Mi vida es el cine. Me fascina desde que era muy pequeña. Incluso antes de saber qué era exactamente, y mucho antes de haber tenido la oportunidad de asistir a una sala, el cine propiciaba los mejores momentos.
Mi viejo fue un inmigrante que llegó al país a fines de los ochenta. Vino con lo que tenía puesto y su realidad no fue distinta de lo que se puede imaginar para cualquier extranjero que llegue sin conocer a nadie y sin contar con recursos económicos. No obstante, a base de esfuerzo, pudo salir adelante. Conoció a mamá, se casaron sin hacer una fiesta y decidieron tener un hijo. En un contexto de austeridad, mi hermano y yo fuimos una bendición pero también un problema. La decisión de tener descendencia había sido pensada y repensada. Todo lo que deberían resignar, desde la menor privación hasta el mayor sacrificio, había sido calculado con la meticulosidad propia de quienes están acostumbrados a administrar en la escasez. Lo único que escapó a su previsión fue que fuéramos mellizos.
Nunca pude averiguar si el haberse casado con papá había sido el detonante, pero en esa época mamá estaba distanciada de su familia. Estaban solos, y el hecho de que fuéramos dos, además de duplicar las necesidades, impedía que ella fuera a trabajar en los pocos momentos en los que papá no lo hacía. No pasaron muchos meses desde nuestro nacimiento hasta que debimos mudarnos a una casa más chica en un barrio más humilde.

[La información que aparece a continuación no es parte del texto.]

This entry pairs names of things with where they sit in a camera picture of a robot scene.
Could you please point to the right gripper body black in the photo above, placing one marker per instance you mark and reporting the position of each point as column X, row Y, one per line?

En un mundo anterior a internet, nosotros no sabíamos lo que era una pantalla. En casa no había televisor y el entretenimiento se reducía a escuchar la radio y jugar en la calle. Mi viejo casi no estaba en casa. Volvía para dormir, y a veces ni siquiera eso. Entre las muchas changas que hacía, los fines de semana (al menos eso nos decía él) trabajaba en el cine. No sería capaz de reproducir la idea que me hacía del cine por aquel entonces, pero mi hermano y yo creíamos que ese trabajo papá lo conservaba no por necesidad, sino por el privilegio de codearse con personajes maravillosos.
Un lunes de cada dos tenía la tarde libre y siempre, sin excepción, volvía a casa con un afiche, lo pegaba en la pared y nos llamaba. “¡Rápido, que ya empieza!”. Mamá ya tenía los pochoclos listos y nos sentábamos los tres a contemplar la imagen mientras mi viejo gesticulaba y se movía de acá para allá contándonos su versión de la película.

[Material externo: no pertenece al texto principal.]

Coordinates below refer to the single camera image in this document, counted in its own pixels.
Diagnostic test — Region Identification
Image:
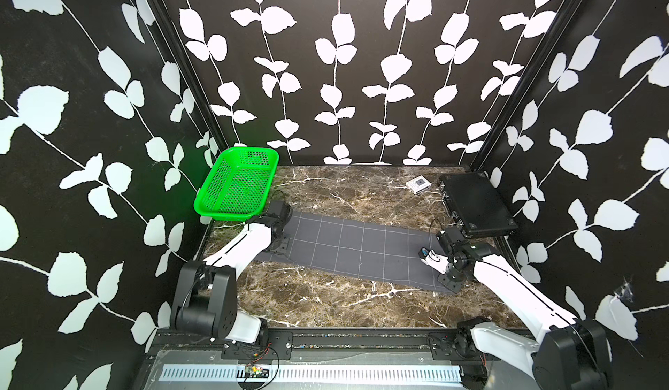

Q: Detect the grey grid pillowcase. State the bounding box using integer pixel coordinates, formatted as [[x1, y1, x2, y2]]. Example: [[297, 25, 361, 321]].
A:
[[255, 212, 448, 293]]

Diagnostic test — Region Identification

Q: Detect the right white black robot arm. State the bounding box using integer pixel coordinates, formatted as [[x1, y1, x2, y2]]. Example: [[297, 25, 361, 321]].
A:
[[426, 231, 613, 389]]

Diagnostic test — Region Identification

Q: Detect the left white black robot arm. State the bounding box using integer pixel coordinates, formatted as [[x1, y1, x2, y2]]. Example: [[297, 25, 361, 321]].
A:
[[170, 201, 292, 346]]

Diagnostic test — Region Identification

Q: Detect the black flat case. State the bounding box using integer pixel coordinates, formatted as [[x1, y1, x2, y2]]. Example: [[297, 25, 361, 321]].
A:
[[437, 172, 518, 238]]

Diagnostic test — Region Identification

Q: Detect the green plastic basket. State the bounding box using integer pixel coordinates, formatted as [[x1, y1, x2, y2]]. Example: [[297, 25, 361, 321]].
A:
[[193, 146, 280, 222]]

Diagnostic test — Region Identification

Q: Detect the small white tag card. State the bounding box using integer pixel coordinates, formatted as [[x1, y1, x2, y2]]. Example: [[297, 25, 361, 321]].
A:
[[406, 176, 432, 195]]

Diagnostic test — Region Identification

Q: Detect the small circuit board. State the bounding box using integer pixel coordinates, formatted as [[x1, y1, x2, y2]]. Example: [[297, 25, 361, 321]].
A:
[[241, 366, 270, 381]]

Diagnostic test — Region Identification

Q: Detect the white perforated strip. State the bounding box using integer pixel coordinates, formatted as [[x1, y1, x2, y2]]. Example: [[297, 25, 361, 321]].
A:
[[159, 364, 462, 386]]

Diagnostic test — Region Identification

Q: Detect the black front mounting rail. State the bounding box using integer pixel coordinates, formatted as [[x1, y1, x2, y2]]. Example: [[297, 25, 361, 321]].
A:
[[151, 328, 571, 362]]

Para nosotros Indiana “Jones” (lo pronunciaba así, como se lee) era un verdulero de Floresta; “El Futuro” era un tenedor libre al que un tal “Maicol Fox”, un tipo despistado que había olvidado la ubicación del boliche, quería regresar a toda costa. Me sorprendió que un argumento tan absurdo justificara no sólo una segunda, también una tercera parte, pero era cierto y las tres desfilaron por la pared de casa. Años más tarde, en ocasión de alguno de los aniversarios de su estreno, tuve que abandonar la sala en plena proyección de “La lista de Schindler” porque no pude reprimir el ataque de risa que me provocó el contraste entre la historia real y aquella que nos había contado mi viejo, acerca de un hombre que al llegar al supermercado descubría que había olvidado la lista de compras que le había preparado su esposa.

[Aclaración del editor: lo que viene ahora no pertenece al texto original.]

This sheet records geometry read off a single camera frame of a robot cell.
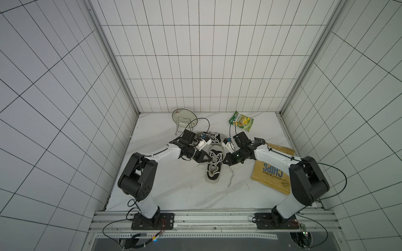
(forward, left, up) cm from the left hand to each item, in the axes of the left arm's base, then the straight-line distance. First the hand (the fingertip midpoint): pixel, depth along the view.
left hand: (207, 161), depth 84 cm
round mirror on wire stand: (+27, +14, +6) cm, 31 cm away
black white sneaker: (+8, -5, -4) cm, 10 cm away
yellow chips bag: (+12, -47, -6) cm, 49 cm away
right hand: (+1, -7, -3) cm, 8 cm away
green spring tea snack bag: (+36, -26, -7) cm, 45 cm away
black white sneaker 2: (+19, -5, -4) cm, 20 cm away

El último afiche se mantuvo en la pared hasta el último día que vivimos en esa casa, y después me lo llevé conmigo. Me acompaña adonde sea que vaya. La versión de mi viejo de “Lo que el viento se llevó” era una historia triste en la que el padre de una familia de pajaritos era apartado del resto por un viento incontenible. Ni mi hermano ni yo comprendimos en aquel momento el motivo por el que mamá lloraba desconsoladamente. A su manera, papá estaba preparándonos para lo que vendría. Ahora sí imagino la angustia y el temor que aquella mujer habrá sentido al pensar en que se quedaría sola, sin nada y con dos hijos.
No sé cuánto habrá tenido que ver la muerte de papá, pero al poco tiempo mamá se reconcilió con los abuelos. Por unos meses, nos fuimos a vivir con ellos. Mamá consiguió un buen laburo. En la entrevista, se atrevió a poner una única condición: tener libre la tarde de uno de cada dos lunes. Ese día los tres íbamos juntos al cine para honrar la memoria de aquel hombre extraordinario.
Con el correr de los años, vi todas y cada una de las películas de los afiches. Todas menos la última. Nunca quise saber de qué se trataba. Preferí conservar, inalterable, el recuerdo de lo que mi viejo nos contó la última vez que el cine se proyectó en las paredes de nuestra casa de infancia.